General Motors shares rose 48 cents, or 1.3 percent, to $36.65 as of 3:30 p.m. New York Time. Ford shares were up 7 cents, or 0.7 percent, to $9.52. DaimlerChrysler AG sold at $33.26 a share, an increase of 60 cents, or 1.8 percent.

Foreign makers have benefited from the increase after selling 750,000 vehicles in China in 2001. That number, from the U.S.-based Motor and Equipment Manufacturers Association, is less than 10 percent of U.S. sales for the year.

Waiting for Clarification

Volkswagen AG said it expects to sell half a million cars in China this year, up 40 percent from 2001. General Motors' auto sales in China are expected to almost double this year to 110,000 vehicles, according to the world's largest automaker.

The China sales won't increase revenue for the General Motors' financing operation, whose products accounted for 14.5 percent of its $177 billion in global sales for 2001.

General Motors Acceptance and China signed a memorandum almost a year ago outlining the terms of an agreement, said GM spokeswoman Toni Simonetti. "We're glad now this is going the next step further," she said.
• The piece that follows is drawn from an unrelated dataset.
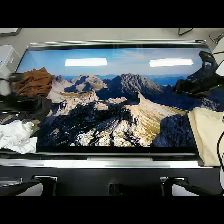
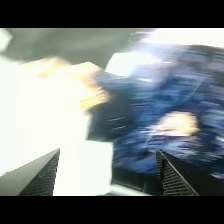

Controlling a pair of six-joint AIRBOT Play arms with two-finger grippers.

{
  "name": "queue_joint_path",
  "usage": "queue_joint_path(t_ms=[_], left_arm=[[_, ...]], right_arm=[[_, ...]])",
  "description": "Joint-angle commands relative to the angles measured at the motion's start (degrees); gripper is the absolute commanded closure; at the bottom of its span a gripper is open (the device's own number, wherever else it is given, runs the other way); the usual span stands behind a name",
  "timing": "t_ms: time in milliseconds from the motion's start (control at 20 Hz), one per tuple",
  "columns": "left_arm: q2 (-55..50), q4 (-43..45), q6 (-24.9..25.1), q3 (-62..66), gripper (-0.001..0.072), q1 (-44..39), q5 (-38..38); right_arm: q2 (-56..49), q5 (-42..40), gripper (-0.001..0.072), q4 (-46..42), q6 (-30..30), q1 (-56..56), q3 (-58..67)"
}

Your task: Fold the clothes and pants, and hang the long-sleeved shirts on hangers.

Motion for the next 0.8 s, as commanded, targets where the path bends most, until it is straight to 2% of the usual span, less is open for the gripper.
queue_joint_path(t_ms=[0,100,250,350,450,550,650,700,750], left_arm=[[0.3,-4.4,-2.7,1.7,-0.0012,19.1,-4.4],[0.3,-10.3,-3.0,-2.4,-0.0012,28.9,-2.0],[0.3,-16.2,-2.1,-11.0,-0.0012,37.3,8.1],[-0.2,-20.0,0.2,-15.6,-0.0012,38.6,16.2],[-2.0,-23.3,1.8,-18.8,-0.0012,38.1,20.7],[-4.9,-24.5,1.9,-20.3,-0.0011,37.2,21.9],[-7.1,-26.8,5.7,-20.7,-0.0007,36.5,21.6],[-7.1,-26.9,6.1,-20.7,-0.0003,36.3,21.5],[-6.8,-26.7,6.1,-20.6,0.0052,36.5,21.2]], right_arm=[[-0.5,4.0,0.0017,1.1,-0.3,0.0,-0.4],[-0.8,5.7,0.0018,2.2,0.5,0.0,-0.4],[-0.8,7.3,0.0018,5.6,1.5,0.0,-0.4],[-0.8,7.3,0.0018,7.6,2.7,0.0,-0.4],[-0.8,7.3,0.0018,8.6,4.4,0.0,-0.4],[-0.8,7.6,0.0018,8.6,6.0,0.0,-0.4],[-0.8,9.4,0.0018,8.7,6.5,0.0,-0.4],[-0.8,10.7,0.0018,8.6,6.5,0.0,-0.4],[-0.8,11.8,0.0018,8.6,6.5,0.0,-0.4]])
For Ford, whose financing operations contributed almost 20 percent of its $162 billion in 2001 sales, Long's timetable comes as "good news," said Ford spokesman Ken Zino.

"We've been waiting for clarification on how we do business in China," he said. "This is all brand new and part of the ongoing process of implementing the WTO agreements."

DaimlerChrysler, the world's largest maker of luxury cars, said it isn't waiting for the rules to be clarified: It's getting its financing arm up and ready for business now in expectation of being able to start operations soon. Almost 10 percent of the company's earnings of $152.9 billion came from financing in 2001.

"We are preparing for things in China, because we have noticed that things are changing," said Joerg Schlake, a DaimlerChrysler spokesman in Berlin. "We have prepared for this by establishing a representative financing office in China."

Schlake said it has been "impossible" for carmakers to do financial services business in China.

He welcomed Long's commitment for 2003, saying, "It's about time."